Across the records that follow, how many lines contain the string "camera"? Answer with the number only.

(GIVEN DATA begins)

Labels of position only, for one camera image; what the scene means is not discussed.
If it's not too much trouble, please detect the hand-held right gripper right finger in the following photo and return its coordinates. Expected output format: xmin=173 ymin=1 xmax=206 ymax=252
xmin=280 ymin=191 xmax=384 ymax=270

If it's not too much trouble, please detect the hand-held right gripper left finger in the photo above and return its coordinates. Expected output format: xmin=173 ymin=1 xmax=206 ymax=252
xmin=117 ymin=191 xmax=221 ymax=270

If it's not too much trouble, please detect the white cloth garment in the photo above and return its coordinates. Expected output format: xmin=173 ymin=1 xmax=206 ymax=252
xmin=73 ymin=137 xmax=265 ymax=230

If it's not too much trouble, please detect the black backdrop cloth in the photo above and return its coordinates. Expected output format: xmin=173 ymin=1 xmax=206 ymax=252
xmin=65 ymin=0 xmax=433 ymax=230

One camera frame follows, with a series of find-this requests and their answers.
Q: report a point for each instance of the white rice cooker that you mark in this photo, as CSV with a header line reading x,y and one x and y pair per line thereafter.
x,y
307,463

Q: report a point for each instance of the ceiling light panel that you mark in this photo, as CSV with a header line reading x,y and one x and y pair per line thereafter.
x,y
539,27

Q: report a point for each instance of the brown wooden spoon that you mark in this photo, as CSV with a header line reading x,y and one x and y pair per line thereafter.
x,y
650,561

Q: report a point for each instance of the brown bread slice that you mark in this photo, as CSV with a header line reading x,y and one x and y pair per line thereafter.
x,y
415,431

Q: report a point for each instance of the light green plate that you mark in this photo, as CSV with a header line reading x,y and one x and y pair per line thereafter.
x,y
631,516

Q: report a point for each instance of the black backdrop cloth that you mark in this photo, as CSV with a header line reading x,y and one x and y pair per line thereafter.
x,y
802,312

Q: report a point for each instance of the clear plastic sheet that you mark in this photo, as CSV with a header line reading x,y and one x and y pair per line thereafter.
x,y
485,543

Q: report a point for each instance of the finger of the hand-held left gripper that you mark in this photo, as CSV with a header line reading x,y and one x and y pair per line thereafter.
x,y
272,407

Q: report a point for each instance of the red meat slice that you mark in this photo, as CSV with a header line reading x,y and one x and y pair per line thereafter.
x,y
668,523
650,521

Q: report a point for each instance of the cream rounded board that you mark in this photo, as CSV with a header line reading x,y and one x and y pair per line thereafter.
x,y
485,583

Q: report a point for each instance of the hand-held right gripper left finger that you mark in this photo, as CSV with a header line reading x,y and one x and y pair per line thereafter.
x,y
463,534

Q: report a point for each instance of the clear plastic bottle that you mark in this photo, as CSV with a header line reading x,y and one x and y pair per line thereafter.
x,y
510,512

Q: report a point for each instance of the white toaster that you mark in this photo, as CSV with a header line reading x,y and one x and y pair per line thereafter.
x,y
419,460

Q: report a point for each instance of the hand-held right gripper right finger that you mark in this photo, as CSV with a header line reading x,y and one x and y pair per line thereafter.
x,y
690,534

(GIVEN DATA ends)

■ EXERCISE SOLUTION
2